◆ Exercise goal:
Exactly the lines from the one containing "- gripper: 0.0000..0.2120" through the end of the data, and nothing more, should be retyped; pictures stay out.

◆ Records shown:
_ _ _ _ _ _ _

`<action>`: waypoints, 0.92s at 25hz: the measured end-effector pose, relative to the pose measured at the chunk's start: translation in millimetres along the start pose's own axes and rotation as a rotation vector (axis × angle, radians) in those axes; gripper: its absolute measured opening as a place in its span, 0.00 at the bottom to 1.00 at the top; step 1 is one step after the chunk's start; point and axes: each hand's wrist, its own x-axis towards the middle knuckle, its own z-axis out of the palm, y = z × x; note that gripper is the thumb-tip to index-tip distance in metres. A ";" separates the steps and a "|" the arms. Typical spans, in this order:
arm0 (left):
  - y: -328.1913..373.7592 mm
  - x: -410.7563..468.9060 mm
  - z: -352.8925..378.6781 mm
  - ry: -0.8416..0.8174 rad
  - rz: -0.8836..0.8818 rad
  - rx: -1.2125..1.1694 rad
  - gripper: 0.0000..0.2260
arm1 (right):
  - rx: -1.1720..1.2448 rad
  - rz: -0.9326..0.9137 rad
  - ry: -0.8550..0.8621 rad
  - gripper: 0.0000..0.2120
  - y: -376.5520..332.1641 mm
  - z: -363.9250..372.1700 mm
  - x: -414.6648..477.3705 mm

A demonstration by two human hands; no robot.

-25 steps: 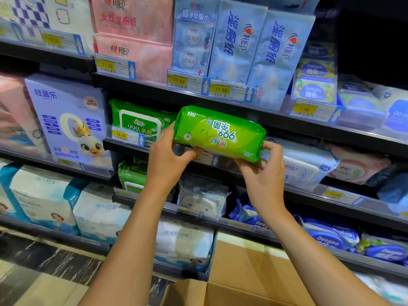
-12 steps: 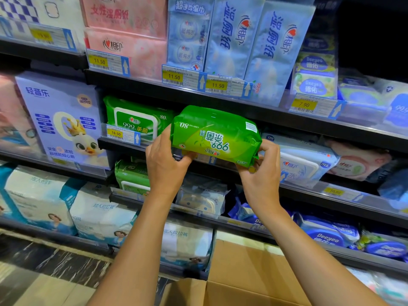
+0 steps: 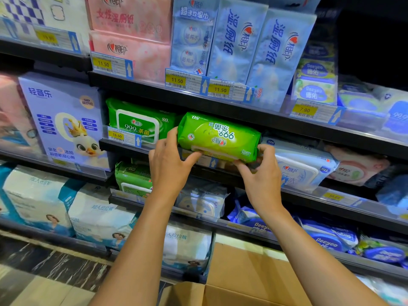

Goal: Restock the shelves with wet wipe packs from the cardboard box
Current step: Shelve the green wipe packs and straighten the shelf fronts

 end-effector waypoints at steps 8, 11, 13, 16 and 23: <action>11.4 6.2 3.6 -0.025 0.011 0.157 0.35 | -0.320 0.049 -0.024 0.24 -2.3 -2.7 13.5; 6.2 4.8 -0.5 -0.024 0.035 0.124 0.31 | -0.364 0.089 -0.050 0.27 -9.4 -5.9 19.3; 0.7 3.4 -8.4 -0.014 0.065 0.094 0.27 | -0.374 0.108 -0.091 0.29 -12.6 -9.1 20.8; -9.4 0.6 -26.3 0.001 0.043 0.064 0.25 | -0.400 0.111 -0.127 0.32 -18.0 -10.9 15.8; -41.5 31.4 -78.3 0.018 -0.190 0.123 0.36 | -0.395 0.167 -0.107 0.33 -23.5 -0.3 8.9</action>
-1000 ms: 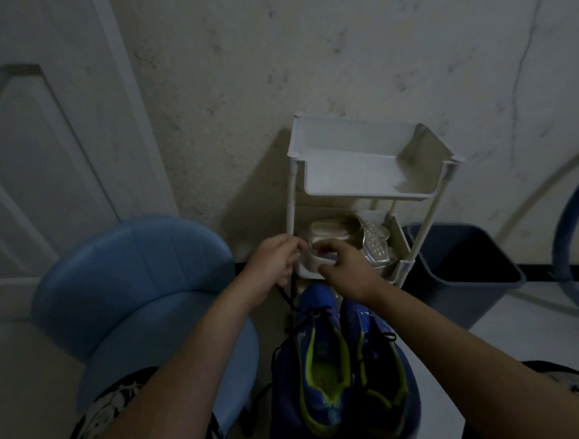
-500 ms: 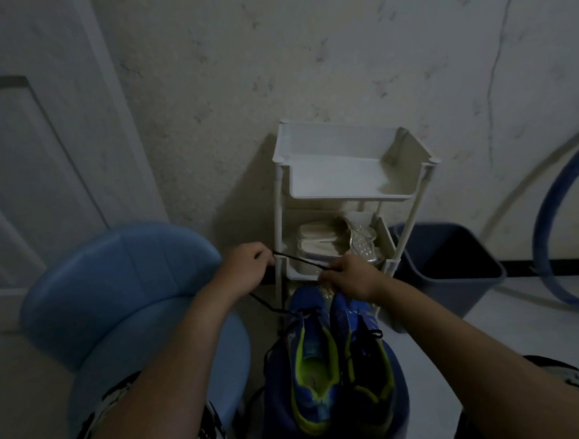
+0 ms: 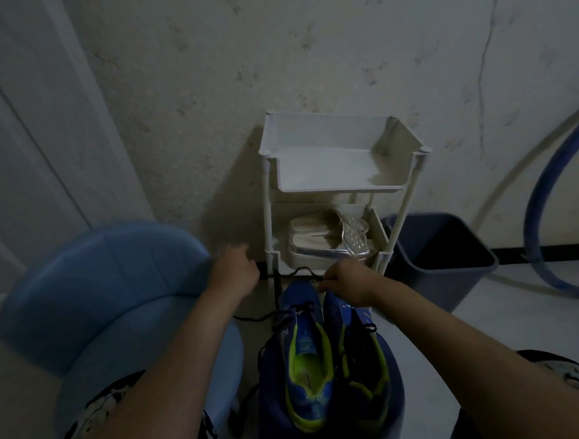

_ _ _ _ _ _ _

◆ Output for this task:
  - gripper: 0.0000..0.2120
  - y: -376.5520..332.1641 mm
  - z: -363.9250..372.1700 mm
  - x: -414.6648..477.3705 mm

A demonstration by two human hands; no robot.

-25 steps: 
-12 steps: 
+0 steps: 

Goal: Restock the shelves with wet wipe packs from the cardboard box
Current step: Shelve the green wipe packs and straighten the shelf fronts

 end-effector waypoints at steps 8, 11, 13, 16 and 23: <action>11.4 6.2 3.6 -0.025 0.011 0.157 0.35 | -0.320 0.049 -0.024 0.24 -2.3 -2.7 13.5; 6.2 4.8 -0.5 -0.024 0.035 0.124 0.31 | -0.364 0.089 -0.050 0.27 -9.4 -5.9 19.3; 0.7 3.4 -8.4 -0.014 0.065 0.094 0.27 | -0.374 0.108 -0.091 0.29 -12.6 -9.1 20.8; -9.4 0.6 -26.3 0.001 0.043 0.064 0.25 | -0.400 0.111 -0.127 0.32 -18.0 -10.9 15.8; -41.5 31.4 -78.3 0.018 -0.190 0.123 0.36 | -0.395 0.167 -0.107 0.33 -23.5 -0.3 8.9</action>
-1000 ms: 
-500 ms: 
+0 ms: 

That is the complete answer.